2021-08-02 14:26:03,590 WARN DataSource health check failed ...... 2021-08-02 14:26:03,353 WARN DataSource health check failed ...... 2021-08-02 14:26:01,301 WARN DataSource health check failed ...

You are right, it does not look like a HikariCP issue

greenwoodct avatar Aug 02 '21 18:08 greenwoodct

Can you enable debug logging for com.zaxxer.hikari? It is not noisy.

brettwooldridge avatar Aug 02 '21 19:08 brettwooldridge

Project owner provided a good explanation.

greenwoodct avatar Aug 02 '21 19:08 greenwoodct

Enabled the following for a few months: spring.datasource.hikari.leakDetectionThreshold=29000 logging.level.com.zaxxer.hikari.HikariConfig=DEBUG

Thanks

greenwoodct avatar Aug 03 '21 00:08 greenwoodct

We are trying to use: -Dcom.zaxxer.hikari.aliveBypassWindowMs=0

The error logs were shorter: 2021-08-02 14:00:45,395 WARN HikariPool-1 - Failed to validate connection oracle.jdbc.driver.T4CConnection@1d407818 (IO Error: Invalid Operation, NOT Connected). Possibly consider using a shorter maxLifetime value.

Thanks

greenwoodct avatar Aug 03 '21 00:08 greenwoodct

When -Dcom.zaxxer.hikari.aliveBypassWindowMs=0 Created a lot of log entries 996 events (8/2/21 11:00:00.000 AM to 8/2/21 11:01:00.000 AM)

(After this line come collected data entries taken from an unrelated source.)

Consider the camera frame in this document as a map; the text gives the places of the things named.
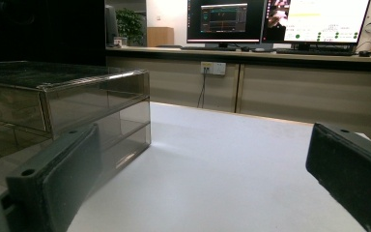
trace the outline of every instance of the screw hole
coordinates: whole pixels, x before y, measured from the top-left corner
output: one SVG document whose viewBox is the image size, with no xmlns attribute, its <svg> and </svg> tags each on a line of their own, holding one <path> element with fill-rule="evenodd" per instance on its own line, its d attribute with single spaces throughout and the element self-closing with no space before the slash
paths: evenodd
<svg viewBox="0 0 371 232">
<path fill-rule="evenodd" d="M 26 171 L 23 171 L 23 172 L 21 173 L 21 175 L 22 175 L 22 176 L 30 176 L 30 175 L 32 175 L 34 172 L 35 172 L 34 169 L 27 169 Z"/>
</svg>

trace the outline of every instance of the white wall
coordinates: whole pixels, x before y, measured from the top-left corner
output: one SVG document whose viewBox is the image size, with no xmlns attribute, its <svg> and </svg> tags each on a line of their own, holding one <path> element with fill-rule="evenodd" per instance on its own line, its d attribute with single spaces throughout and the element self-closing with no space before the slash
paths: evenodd
<svg viewBox="0 0 371 232">
<path fill-rule="evenodd" d="M 173 27 L 174 44 L 186 45 L 186 1 L 187 0 L 146 0 L 147 26 Z M 371 22 L 371 2 L 365 24 Z M 371 42 L 371 34 L 363 32 L 360 43 Z M 358 50 L 368 49 L 369 43 Z"/>
</svg>

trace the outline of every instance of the keyboard
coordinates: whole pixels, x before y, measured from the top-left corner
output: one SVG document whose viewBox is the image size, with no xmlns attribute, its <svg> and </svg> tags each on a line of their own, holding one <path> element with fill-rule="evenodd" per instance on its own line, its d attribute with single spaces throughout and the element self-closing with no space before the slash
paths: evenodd
<svg viewBox="0 0 371 232">
<path fill-rule="evenodd" d="M 329 51 L 329 50 L 293 50 L 293 49 L 277 49 L 278 54 L 294 54 L 294 55 L 322 55 L 322 56 L 353 56 L 352 51 Z"/>
<path fill-rule="evenodd" d="M 181 50 L 236 51 L 234 47 L 183 46 Z"/>
</svg>

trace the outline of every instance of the wall socket
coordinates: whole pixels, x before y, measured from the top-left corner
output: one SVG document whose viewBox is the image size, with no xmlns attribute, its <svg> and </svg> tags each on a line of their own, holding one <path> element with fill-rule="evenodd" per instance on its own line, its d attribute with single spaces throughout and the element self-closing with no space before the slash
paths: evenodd
<svg viewBox="0 0 371 232">
<path fill-rule="evenodd" d="M 217 62 L 201 62 L 201 73 L 204 73 L 204 69 L 206 69 L 206 74 L 219 74 L 225 75 L 225 68 L 227 64 L 225 63 L 217 63 Z"/>
</svg>

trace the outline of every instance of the computer mouse
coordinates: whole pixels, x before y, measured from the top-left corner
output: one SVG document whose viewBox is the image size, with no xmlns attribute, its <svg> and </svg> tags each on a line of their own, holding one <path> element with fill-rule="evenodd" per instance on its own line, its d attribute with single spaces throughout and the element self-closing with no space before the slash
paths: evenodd
<svg viewBox="0 0 371 232">
<path fill-rule="evenodd" d="M 241 47 L 241 51 L 249 51 L 249 47 L 243 46 L 243 47 Z"/>
<path fill-rule="evenodd" d="M 369 57 L 370 54 L 371 54 L 371 52 L 370 51 L 367 51 L 367 50 L 363 50 L 363 51 L 360 51 L 359 52 L 359 56 L 360 57 Z"/>
</svg>

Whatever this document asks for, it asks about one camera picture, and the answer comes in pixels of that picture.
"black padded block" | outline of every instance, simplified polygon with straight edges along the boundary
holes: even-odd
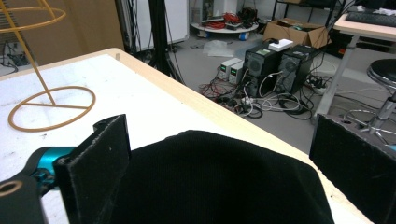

After reviewing your getConnection function, I prefer to implement it as follow:

public Connection getConnection(final long hardTimeout) throws SQLException { suspendResumeLock.acquire(); final long startTime = currentTime();

  try {
     long timeout = hardTimeout;
     
     do {
        PoolEntry poolEntry = connectionBag.borrow(timeout, MILLISECONDS);
        if (poolEntry == null) {
           break; // We timed out... break and throw exception
        }
        final long current_step_start_time = currentTime();
        if (poolEntry.isMarkedEvicted()) {
        	closeConnection(poolEntry, EVICTED_CONNECTION_MESSAGE);
        }
    	else if (!isConnectionAlive(poolEntry.connection)) {
    		closeConnection(poolEntry, DEAD_CONNECTION_MESSAGE);
    		long time_left = aliveBypassWindowMs - elapsedMillis(current_step_start_time, currentTime());
    		if (time_left > 0 ) {
    			Thread.sleep(time_left);
    		}
        }
        else {
           metricsTracker.recordBorrowStats(poolEntry, startTime);
           return poolEntry.createProxyConnection(leakTaskFactory.schedule(poolEntry), current_step_start_time);
        }
        timeout = hardTimeout - elapsedMillis(startTime);
     } while (timeout > 0L);

     metricsTracker.recordBorrowTimeoutStats(startTime);
     throw createTimeoutException(startTime);
  }
  catch (InterruptedException e) {
     Thread.currentThread().interrupt();
     throw new SQLException(poolName + " - Interrupted during connection acquisition", e);
  }
  finally {
     suspendResumeLock.release();
  }

}

greenwoodct avatar Aug 03 '21 03:08 greenwoodct

@greenwoodct Thanks for the feedback. However, you have not demonstrated where and how dead connections are not being removed from the pool.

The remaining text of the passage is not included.